The LongMemEval-S Validation Harness is a FastAPI /benchmark surface that lets Quarq's HTTP benchmark runner (quarqlabs/benchmarks) drive the agent-utilities memory-first stack (ORCH-1.27 + KG-2.11/2.12/2.13) against LongMemEval-S and prove it meets or beats Quarq's 98.2%. Extends AHE-3 (Agentic Harness Engineering).

How it works¶

Reproducible corpus. POST /benchmark/session ingests haystack messages as episodic memory into a frozen, versioned EvaluationCorpus — reproducible across agent versions (Quarq re-derives FAISS each run; this does not).
Full pipeline per question. POST /benchmark/query runs HyDE + self-correcting two-pass retrieval (corpus-scoped), synthesizes via the generator role, and scores via the judge role with a deterministic pure-Python fallback (normalize_answer, judge_binary).
Report + CI gate.

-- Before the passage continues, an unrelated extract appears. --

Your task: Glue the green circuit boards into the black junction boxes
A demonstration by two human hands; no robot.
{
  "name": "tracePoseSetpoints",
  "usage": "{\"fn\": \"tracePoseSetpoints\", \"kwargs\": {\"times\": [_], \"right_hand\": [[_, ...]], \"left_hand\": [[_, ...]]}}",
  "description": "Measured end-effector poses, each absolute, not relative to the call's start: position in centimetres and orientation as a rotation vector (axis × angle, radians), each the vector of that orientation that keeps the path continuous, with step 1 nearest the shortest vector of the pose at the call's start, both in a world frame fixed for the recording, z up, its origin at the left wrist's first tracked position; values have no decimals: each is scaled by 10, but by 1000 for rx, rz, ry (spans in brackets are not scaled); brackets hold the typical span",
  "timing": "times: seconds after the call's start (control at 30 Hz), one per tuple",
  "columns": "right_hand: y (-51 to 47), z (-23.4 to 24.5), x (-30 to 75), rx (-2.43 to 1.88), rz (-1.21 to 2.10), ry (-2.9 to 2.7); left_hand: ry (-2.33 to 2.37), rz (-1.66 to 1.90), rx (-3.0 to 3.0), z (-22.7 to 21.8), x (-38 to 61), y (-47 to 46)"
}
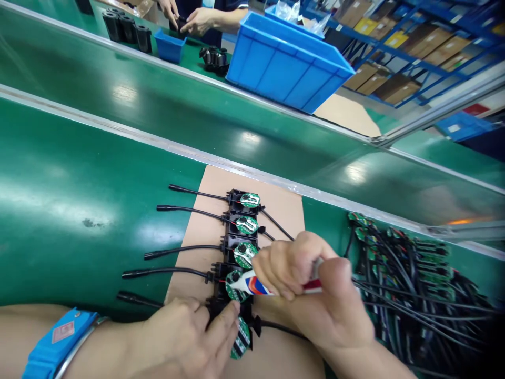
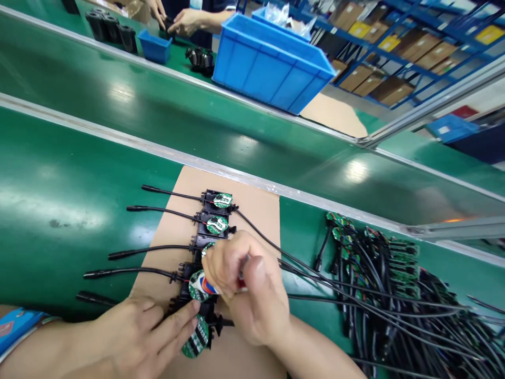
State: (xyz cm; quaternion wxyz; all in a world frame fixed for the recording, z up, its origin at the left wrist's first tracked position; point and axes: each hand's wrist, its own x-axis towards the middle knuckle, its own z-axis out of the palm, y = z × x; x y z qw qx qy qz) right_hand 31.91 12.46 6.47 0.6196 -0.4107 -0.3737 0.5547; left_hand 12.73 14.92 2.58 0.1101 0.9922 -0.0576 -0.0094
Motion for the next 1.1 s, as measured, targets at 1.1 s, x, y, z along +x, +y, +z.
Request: {"fn": "tracePoseSetpoints", "kwargs": {"times": [1.1], "right_hand": [[117,49,331,-952,1183,-920]], "left_hand": [[-170,-72,2857,15,122,148]]}}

GET /benchmark/report/{run_id} returns accuracy + per-category breakdown (aggregate_report). scripts/check_longmemeval.py gates CI on a frozen-subset floor (default 95%), sharing the exact scoring helpers so gate and live router never diverge; the full 500-question run is nightly/on-demand.

Key files / API¶

Piece	Location
Router	`server/routers/benchmark.py` (`/benchmark/session\|query\|report\|health`, `normalize_answer`, `judge_binary`, `aggregate_report`); mounted in `server/app.py`
CI gate	`scripts/check_longmemeval.py`

Wiring (≤3 hops)¶

POST /benchmark/query → router → engine.search_hybrid(mode="hyde") → plan_and_retrieve (≤3 hops).

Research provenance¶

Quarq benchmark runner & eval pipeline — quarqlabs/benchmarks (HTTP) + agent-oss article eval pipeline.